ACTIVITY - A line belongs in the answer if it contains "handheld"; copy every such line from the entries below.

RECORDS PROVIDED -
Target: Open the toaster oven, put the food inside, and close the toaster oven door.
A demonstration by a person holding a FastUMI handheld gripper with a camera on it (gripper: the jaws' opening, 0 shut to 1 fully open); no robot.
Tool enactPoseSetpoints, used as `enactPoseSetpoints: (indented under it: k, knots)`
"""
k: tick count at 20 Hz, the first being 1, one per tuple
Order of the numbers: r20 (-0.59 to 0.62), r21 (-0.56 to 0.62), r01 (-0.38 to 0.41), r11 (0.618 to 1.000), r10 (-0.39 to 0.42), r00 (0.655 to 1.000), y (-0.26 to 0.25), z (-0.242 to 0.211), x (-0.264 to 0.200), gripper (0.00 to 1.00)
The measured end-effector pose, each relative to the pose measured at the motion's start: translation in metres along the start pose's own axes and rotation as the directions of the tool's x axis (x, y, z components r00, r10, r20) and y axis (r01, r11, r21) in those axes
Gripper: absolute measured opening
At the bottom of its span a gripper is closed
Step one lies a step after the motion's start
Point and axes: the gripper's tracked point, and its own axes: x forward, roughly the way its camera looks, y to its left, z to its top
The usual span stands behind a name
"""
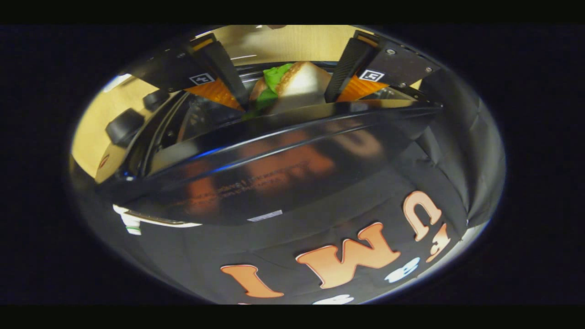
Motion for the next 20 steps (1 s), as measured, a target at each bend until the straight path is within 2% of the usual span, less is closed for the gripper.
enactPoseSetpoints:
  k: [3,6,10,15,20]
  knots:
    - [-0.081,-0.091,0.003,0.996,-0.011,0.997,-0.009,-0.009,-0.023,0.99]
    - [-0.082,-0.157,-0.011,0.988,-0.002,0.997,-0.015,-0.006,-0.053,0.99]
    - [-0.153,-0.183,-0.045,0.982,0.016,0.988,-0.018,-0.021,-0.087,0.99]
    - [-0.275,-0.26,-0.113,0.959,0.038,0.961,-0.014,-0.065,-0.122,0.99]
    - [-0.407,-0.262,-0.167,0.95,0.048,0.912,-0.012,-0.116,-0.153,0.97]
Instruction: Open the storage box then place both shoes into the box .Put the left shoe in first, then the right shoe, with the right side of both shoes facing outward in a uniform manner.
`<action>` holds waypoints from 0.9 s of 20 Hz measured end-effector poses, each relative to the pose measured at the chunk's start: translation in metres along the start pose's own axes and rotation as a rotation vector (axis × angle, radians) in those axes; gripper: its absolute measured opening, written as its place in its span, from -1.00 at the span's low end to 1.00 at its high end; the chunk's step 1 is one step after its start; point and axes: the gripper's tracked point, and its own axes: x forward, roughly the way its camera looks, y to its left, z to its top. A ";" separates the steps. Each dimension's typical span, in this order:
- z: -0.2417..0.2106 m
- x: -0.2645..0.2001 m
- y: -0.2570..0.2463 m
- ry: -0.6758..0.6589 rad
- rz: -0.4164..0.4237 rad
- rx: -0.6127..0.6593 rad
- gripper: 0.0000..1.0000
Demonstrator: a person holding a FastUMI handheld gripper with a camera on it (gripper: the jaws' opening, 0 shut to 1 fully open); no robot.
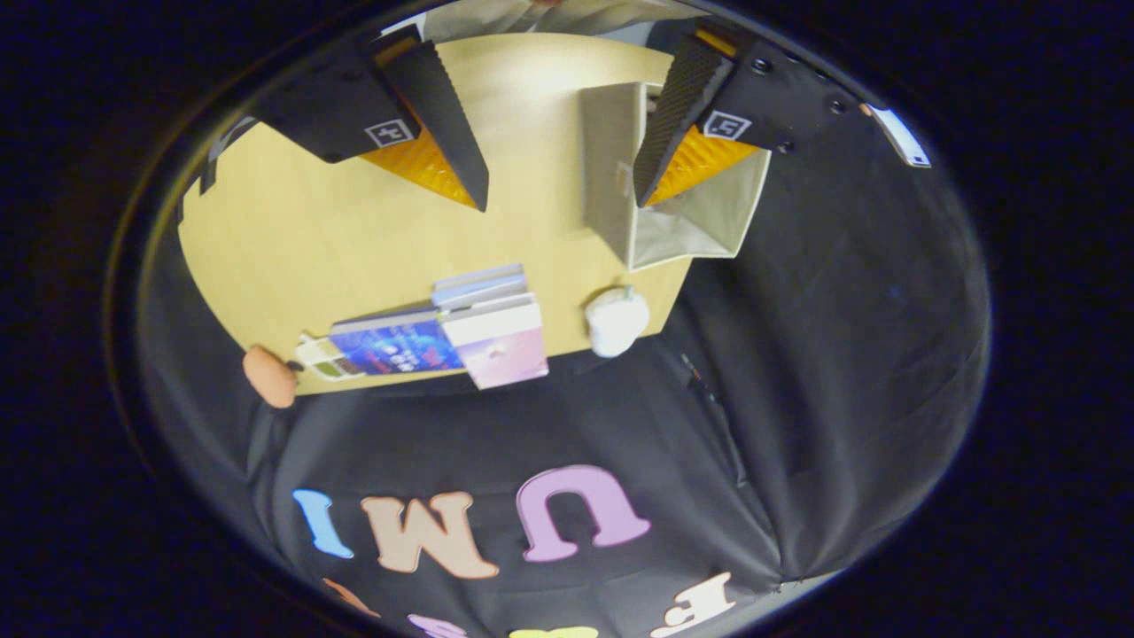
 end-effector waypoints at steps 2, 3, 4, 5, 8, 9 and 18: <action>0.022 -0.013 -0.026 -0.074 -0.022 0.002 1.00; 0.034 -0.025 -0.042 -0.109 -0.042 -0.001 1.00; 0.046 -0.033 -0.059 -0.150 -0.066 -0.011 1.00; 0.058 -0.040 -0.076 -0.192 -0.094 -0.023 1.00; 0.099 -0.062 -0.113 -0.322 -0.133 -0.033 1.00; 0.112 -0.070 -0.121 -0.364 -0.133 -0.028 1.00; 0.209 -0.134 -0.195 -0.619 -0.152 -0.111 1.00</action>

FINISHED TASK -
A demonstration by a person holding a FastUMI handheld gripper with a camera on it (gripper: the jaws' opening, 0 shut to 1 fully open); no robot.
Demonstrator: a person holding a FastUMI handheld gripper with a camera on it (gripper: the jaws' opening, 0 shut to 1 fully open); no robot.

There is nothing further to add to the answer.